**Your assignment**
The word "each" may appear in some lines of the data; copy every such line.

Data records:

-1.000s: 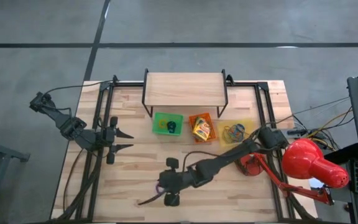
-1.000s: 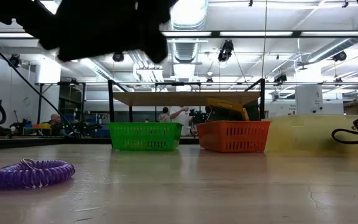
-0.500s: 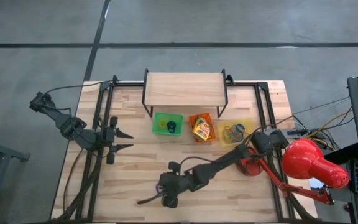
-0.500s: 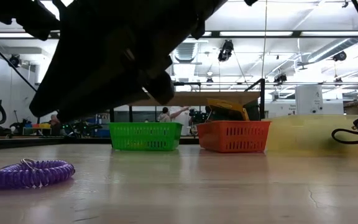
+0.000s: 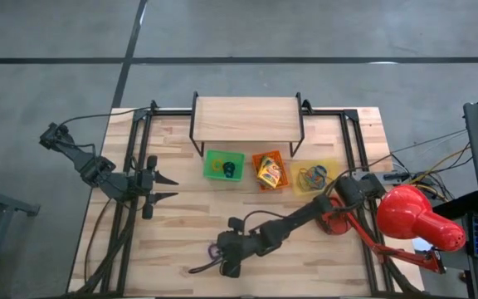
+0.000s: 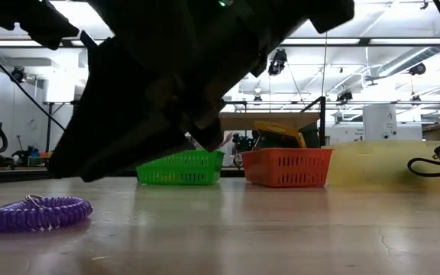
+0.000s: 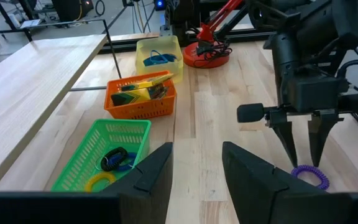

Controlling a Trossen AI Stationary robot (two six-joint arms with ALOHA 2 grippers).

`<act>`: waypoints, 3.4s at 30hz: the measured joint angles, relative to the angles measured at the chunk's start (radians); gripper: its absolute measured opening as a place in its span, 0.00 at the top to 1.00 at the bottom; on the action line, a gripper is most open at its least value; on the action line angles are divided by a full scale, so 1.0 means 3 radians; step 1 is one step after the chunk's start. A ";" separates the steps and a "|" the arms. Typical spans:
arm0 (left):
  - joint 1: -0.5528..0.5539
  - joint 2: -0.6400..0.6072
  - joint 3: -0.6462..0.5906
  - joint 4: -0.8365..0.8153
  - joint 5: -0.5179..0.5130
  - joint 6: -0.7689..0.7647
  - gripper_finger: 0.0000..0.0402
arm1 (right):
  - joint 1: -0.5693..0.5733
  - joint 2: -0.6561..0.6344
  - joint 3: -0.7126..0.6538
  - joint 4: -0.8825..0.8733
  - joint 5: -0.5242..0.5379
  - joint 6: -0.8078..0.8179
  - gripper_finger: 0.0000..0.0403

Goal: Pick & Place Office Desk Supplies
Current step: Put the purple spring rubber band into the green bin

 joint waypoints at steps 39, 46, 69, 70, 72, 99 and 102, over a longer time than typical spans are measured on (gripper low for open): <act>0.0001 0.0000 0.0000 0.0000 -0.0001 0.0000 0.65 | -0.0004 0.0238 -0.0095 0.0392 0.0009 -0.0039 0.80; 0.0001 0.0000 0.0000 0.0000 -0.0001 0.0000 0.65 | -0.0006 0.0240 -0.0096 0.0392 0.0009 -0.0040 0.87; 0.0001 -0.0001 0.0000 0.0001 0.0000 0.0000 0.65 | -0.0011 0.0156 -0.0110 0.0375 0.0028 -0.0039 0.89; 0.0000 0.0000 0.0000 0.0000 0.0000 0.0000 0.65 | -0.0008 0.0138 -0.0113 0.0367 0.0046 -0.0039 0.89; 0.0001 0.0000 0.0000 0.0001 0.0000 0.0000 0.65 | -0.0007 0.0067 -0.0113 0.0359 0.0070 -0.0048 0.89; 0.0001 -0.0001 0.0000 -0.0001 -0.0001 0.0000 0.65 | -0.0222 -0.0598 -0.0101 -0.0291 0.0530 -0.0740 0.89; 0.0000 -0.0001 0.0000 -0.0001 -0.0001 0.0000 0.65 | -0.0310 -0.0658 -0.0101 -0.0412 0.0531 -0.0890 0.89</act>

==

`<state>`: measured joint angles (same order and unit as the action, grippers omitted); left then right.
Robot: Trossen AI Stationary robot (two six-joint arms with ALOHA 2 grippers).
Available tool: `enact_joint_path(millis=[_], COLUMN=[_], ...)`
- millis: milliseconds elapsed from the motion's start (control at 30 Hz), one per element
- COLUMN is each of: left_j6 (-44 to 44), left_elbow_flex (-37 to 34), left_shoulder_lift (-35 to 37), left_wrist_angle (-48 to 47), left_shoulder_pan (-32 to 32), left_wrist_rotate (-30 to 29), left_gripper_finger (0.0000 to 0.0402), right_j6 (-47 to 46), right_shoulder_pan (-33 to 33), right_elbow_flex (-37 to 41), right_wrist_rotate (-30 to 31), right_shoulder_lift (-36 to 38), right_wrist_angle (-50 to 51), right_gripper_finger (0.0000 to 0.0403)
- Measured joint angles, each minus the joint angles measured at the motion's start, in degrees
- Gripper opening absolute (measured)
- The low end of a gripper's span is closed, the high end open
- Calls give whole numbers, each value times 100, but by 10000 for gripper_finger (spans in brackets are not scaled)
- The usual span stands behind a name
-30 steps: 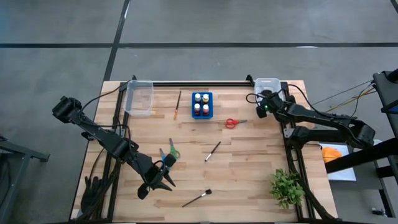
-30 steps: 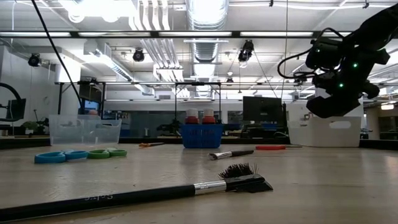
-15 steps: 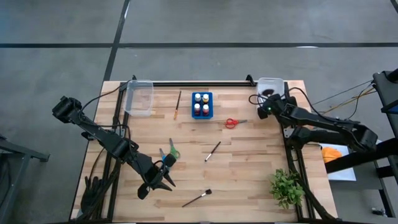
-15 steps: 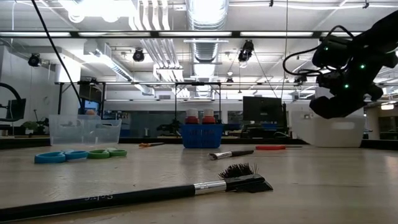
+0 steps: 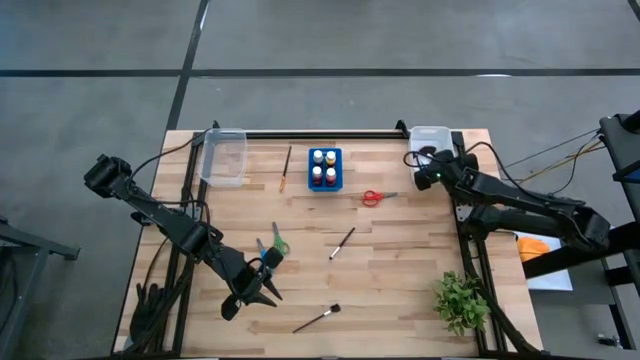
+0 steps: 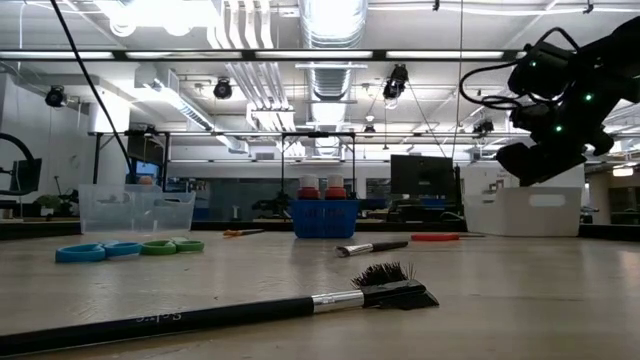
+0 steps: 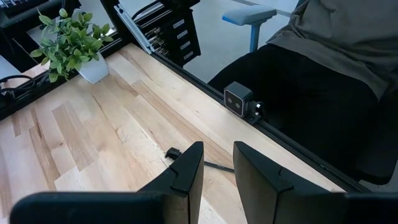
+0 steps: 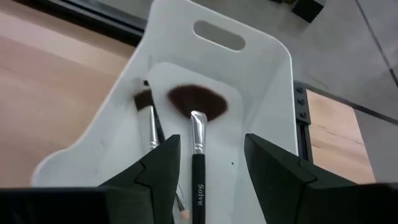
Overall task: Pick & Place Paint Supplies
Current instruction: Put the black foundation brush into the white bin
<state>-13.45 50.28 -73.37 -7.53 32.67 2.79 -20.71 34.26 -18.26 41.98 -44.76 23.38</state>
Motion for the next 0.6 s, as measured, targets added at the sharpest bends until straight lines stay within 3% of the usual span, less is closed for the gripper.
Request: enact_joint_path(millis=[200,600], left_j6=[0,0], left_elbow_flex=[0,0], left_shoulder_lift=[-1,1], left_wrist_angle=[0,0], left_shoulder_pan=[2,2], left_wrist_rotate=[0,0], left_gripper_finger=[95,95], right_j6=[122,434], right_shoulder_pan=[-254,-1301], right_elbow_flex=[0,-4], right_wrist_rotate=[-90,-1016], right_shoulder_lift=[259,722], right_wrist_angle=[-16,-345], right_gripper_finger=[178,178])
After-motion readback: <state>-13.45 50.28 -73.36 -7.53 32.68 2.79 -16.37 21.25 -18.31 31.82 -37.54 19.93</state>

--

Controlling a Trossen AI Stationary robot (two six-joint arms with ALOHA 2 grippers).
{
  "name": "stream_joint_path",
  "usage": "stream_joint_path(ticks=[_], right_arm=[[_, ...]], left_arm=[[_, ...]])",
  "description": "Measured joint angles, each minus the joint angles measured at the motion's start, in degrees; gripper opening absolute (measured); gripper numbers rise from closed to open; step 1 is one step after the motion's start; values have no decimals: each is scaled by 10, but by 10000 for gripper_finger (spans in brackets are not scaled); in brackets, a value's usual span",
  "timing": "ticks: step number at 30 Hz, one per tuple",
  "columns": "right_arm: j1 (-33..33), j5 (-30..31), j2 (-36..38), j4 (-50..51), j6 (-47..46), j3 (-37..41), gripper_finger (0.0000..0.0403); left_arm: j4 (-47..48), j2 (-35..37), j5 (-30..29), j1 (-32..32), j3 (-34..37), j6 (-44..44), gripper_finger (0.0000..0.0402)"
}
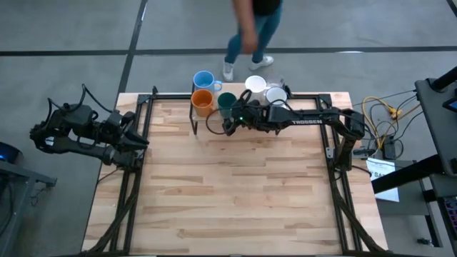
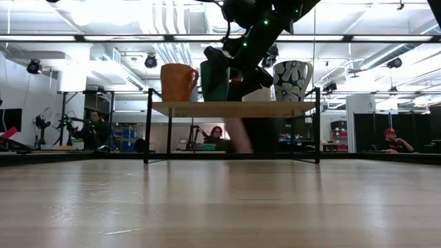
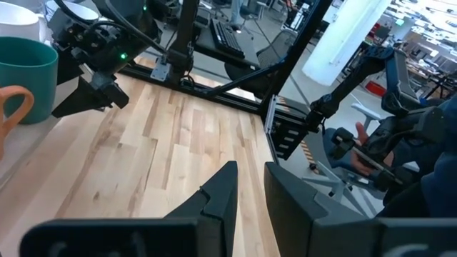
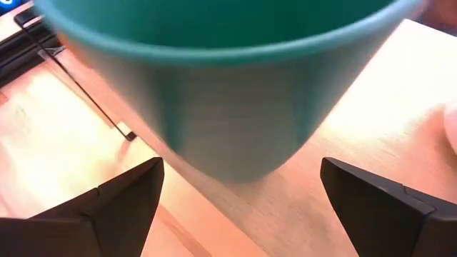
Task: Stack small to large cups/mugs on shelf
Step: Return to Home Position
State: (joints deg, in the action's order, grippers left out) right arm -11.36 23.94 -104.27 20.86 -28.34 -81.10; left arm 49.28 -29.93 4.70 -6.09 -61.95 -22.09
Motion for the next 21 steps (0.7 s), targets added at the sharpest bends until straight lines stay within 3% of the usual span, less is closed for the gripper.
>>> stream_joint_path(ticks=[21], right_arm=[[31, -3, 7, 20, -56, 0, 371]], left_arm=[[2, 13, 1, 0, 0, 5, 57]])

**Exercise output**
- COLUMN is each of: left_j6 (-44 to 44), left_elbow_flex (-37 to 34), left_shoulder_lift (-35 to 37), left_wrist_angle (-48 to 47), left_shoulder_pan (-32 to 32), left_wrist_rotate (-30 to 29), left_gripper_finger (0.0000 to 0.0402), right_j6 (-47 to 46), right_shoulder_pan (-33 to 33), right_elbow_flex (-37 to 41), right_wrist_rotate (-30 to 31), right_shoulder_lift (-36 to 38), right_wrist_angle (-50 to 51), right_gripper_finger (0.0000 to 0.0403)
- Measured joint angles, each minus the joint angles measured at the motion's start, in degrees
- Calls give whole numbers, each value times 100, but by 10000 for gripper_finger (spans in brackets are not scaled)
  "description": "Measured joint angles, each minus the joint angles measured at the motion's start, in degrees; gripper opening absolute (measured); gripper numbers rise from closed to open; step 1 is one step after the motion's start; values have no decimals: each is scaled by 10, but by 10000 for gripper_finger (spans in brackets are not scaled); in brackets, a value's usual span",

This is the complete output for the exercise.